No that is not an acceptable practice. As a security best practice, it is 
strongly recommended to limit the service management facility to only include 
the list of known applications that are authorized to use CAS. Leaving the 
management interface open for all applications may create an opportunity for 
security attacks, and in fact, most vulnerabilities the project has patched 
would be blocked to some degree if the registry is only limited to authorized 
applications and trusted domains.

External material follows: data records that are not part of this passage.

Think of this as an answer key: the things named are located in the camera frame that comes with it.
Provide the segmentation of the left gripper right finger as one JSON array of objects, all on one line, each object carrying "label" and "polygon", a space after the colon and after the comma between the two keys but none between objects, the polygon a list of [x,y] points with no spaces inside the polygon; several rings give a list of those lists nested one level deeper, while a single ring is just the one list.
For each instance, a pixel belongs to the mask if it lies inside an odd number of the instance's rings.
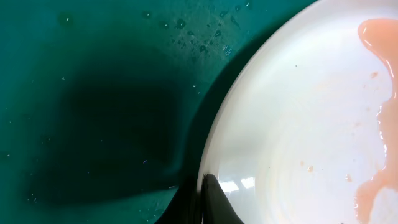
[{"label": "left gripper right finger", "polygon": [[243,224],[213,174],[203,178],[201,210],[203,224]]}]

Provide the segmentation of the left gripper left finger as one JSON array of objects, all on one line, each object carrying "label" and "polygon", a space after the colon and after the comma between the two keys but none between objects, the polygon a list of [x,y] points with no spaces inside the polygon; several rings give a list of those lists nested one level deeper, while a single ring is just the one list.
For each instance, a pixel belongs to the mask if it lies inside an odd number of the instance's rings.
[{"label": "left gripper left finger", "polygon": [[179,186],[164,213],[155,224],[199,224],[197,180],[189,177]]}]

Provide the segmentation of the white plate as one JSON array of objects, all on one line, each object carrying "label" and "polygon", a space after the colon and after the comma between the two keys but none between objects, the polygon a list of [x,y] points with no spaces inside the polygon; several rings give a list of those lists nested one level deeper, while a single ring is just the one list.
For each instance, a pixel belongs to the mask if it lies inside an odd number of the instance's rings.
[{"label": "white plate", "polygon": [[380,129],[396,99],[389,67],[362,26],[397,19],[397,1],[317,1],[279,28],[229,89],[199,175],[227,199],[223,223],[396,223],[387,186],[358,197],[386,169]]}]

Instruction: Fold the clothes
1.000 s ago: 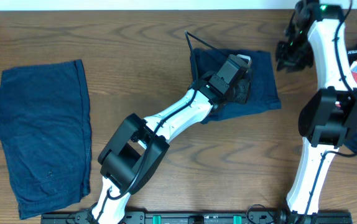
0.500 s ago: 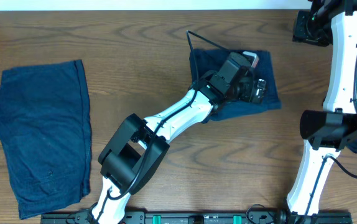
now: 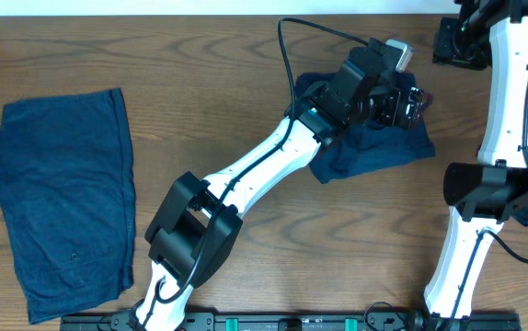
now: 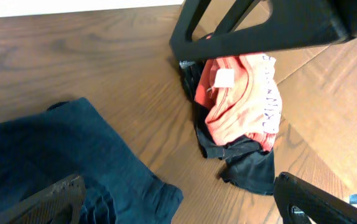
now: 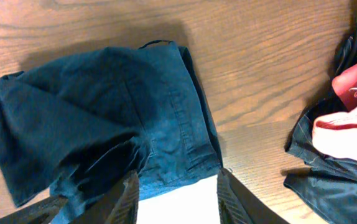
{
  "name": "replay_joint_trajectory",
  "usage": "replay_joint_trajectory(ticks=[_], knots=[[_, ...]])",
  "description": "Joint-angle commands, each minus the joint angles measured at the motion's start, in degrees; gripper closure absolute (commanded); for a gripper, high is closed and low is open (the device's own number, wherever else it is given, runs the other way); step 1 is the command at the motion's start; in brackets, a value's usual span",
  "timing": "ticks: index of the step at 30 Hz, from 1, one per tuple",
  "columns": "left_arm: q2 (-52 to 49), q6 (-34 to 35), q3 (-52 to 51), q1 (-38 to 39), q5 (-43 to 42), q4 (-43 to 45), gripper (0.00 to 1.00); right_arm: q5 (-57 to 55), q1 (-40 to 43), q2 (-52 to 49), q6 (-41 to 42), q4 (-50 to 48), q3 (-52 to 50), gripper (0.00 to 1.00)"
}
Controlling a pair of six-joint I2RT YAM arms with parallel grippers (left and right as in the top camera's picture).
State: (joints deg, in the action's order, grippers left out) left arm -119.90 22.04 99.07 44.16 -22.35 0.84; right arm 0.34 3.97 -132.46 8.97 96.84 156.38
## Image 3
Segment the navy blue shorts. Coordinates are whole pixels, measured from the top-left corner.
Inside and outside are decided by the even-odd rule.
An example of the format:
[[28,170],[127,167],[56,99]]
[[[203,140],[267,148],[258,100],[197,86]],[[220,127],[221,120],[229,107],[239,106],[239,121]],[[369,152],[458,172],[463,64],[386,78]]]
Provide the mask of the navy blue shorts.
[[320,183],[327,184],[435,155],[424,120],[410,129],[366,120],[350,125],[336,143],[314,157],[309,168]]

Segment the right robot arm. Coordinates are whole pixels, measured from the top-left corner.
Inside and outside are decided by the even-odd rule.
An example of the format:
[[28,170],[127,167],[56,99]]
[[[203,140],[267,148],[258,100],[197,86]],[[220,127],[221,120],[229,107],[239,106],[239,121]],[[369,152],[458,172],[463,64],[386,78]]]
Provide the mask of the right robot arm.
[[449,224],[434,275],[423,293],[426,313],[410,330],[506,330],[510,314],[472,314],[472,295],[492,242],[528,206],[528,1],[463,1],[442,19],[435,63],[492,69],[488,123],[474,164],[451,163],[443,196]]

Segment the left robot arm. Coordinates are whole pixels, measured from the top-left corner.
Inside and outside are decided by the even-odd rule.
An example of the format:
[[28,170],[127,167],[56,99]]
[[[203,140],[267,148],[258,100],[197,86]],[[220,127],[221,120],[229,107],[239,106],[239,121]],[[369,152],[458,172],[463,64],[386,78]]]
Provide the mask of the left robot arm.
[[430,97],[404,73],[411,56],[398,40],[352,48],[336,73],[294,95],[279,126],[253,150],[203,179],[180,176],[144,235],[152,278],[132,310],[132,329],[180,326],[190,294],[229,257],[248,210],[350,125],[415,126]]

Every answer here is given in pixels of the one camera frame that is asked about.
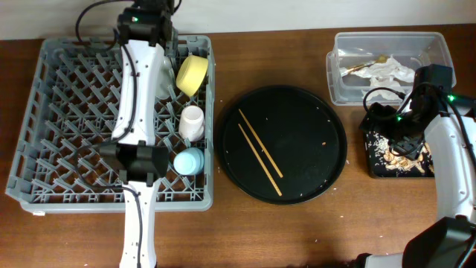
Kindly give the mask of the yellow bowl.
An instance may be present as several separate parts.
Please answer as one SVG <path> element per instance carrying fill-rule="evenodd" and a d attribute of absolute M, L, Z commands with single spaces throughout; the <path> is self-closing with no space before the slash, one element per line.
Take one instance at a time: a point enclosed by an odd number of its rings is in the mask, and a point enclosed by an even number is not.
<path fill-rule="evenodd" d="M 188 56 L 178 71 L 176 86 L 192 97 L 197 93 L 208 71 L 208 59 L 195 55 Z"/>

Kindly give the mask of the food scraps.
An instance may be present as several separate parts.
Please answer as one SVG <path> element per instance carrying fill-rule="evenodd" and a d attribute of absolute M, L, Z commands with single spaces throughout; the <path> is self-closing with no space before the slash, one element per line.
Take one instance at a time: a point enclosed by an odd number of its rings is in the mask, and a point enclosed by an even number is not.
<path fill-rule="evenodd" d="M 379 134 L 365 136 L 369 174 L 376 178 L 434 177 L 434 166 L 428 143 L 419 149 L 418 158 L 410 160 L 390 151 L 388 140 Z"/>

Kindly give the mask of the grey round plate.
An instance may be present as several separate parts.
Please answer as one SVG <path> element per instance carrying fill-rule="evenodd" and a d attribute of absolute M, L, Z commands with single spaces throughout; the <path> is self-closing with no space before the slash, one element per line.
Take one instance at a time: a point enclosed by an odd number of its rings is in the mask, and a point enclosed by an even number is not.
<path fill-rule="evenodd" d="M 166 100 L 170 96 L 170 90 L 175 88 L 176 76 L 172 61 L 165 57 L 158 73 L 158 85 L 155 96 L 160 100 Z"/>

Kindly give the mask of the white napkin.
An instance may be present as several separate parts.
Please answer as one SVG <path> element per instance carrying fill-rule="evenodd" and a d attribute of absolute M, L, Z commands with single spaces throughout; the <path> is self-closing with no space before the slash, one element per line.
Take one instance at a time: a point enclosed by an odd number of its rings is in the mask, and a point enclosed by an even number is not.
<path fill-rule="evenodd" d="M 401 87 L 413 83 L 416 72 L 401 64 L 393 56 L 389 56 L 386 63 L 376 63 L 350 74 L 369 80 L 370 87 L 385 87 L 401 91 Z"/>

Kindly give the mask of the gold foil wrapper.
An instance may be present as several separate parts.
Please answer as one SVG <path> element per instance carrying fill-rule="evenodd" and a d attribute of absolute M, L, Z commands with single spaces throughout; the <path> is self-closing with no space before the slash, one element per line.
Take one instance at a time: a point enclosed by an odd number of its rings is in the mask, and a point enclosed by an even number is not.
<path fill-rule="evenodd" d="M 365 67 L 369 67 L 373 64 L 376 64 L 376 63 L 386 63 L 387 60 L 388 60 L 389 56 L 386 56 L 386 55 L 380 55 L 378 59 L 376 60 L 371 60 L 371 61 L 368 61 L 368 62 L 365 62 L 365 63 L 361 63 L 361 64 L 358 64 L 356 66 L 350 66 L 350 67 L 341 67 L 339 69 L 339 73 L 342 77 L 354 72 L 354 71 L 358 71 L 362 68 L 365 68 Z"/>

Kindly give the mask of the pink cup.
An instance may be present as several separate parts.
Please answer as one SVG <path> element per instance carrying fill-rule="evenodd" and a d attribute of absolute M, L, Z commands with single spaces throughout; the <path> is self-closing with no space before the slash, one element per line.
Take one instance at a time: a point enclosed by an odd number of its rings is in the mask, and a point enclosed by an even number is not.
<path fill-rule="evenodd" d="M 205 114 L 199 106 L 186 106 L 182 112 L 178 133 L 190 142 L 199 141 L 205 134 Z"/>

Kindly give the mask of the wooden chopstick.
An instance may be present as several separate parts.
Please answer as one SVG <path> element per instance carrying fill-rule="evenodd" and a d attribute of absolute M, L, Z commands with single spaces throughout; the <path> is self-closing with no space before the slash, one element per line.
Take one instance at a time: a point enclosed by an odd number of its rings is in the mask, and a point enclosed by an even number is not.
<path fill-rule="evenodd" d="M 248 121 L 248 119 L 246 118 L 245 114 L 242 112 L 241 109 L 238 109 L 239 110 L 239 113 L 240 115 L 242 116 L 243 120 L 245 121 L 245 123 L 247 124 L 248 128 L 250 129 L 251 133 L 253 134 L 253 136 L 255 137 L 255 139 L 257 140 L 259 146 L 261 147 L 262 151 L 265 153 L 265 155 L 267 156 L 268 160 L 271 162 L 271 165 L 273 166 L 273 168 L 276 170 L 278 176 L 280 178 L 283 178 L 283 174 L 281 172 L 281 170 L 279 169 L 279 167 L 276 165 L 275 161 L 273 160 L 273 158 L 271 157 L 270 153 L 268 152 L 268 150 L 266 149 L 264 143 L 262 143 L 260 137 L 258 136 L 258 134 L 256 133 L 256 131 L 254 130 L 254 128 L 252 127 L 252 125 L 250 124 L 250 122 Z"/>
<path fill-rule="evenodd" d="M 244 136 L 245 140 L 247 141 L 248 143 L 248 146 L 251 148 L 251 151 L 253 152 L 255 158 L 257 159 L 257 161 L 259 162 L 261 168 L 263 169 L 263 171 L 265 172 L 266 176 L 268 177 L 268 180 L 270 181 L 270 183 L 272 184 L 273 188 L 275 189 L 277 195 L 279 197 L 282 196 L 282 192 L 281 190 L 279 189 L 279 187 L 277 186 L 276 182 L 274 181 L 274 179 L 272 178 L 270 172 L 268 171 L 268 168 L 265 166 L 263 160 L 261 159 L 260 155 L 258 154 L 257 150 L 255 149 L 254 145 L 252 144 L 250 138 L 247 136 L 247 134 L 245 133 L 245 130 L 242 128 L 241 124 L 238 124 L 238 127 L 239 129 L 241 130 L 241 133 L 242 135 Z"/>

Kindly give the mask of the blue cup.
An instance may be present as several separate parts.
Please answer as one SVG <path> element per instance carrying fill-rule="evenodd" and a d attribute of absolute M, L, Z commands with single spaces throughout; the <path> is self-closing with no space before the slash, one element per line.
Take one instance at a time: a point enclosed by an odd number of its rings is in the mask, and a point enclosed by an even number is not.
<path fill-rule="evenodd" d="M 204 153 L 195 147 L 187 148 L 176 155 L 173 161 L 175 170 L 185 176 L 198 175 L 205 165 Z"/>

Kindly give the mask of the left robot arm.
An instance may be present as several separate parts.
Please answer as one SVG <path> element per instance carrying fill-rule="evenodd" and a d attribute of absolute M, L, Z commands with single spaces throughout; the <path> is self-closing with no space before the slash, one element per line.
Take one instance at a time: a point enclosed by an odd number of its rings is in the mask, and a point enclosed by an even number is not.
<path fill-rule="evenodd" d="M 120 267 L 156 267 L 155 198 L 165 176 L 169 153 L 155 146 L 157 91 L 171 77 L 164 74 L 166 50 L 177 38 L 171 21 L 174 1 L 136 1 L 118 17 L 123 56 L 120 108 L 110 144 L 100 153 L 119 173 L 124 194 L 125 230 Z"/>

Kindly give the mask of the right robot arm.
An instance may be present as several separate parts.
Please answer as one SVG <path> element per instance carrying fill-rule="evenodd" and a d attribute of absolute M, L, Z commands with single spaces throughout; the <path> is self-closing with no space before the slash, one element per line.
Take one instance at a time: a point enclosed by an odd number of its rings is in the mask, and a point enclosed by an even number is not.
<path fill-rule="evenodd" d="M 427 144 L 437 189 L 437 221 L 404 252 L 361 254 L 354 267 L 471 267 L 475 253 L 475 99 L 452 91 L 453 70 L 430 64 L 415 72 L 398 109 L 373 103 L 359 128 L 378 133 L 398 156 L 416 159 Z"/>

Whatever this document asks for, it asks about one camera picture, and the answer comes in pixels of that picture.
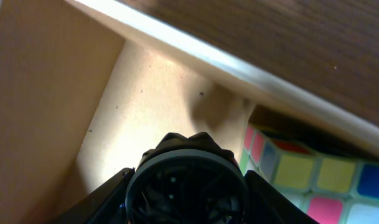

I would even go a step further and recommend 
that you use regex patterns for service ids that would be registered in CAS and 
do only allow https applications. (i.e. ^https://)  

- Misagh

P.S: Come to think of it, we probably should drop support for ant-style 
patterns too. 


> On Feb 26, 2015, at 11:51 PM, Carl R Daudt <[email protected]> wrote:
> 
> I have a question concerning best practice in regards to registering services 
> with CAS.
> 
> We have had a consultant configuring a CAS 4.0 installation for my 
> institution for providing authentication to approximately 20-30 services.  I 
> anticipated that CAS would be configured so that services would need to be 
> registered in some sort of registry, either in memory (serviceRegistryDao 
> bean), LDAP, some other database, or in a file.  Instead, the consultant 
> delivered the product to us so that any service is allowed to authenticate to 
> the server.
> 
> Is the practice of allowing any service to be granted a service ticket a 
> common, acceptable practice?  If not, are certain service registry types 
> (local file vs database vs ...) advisable over others?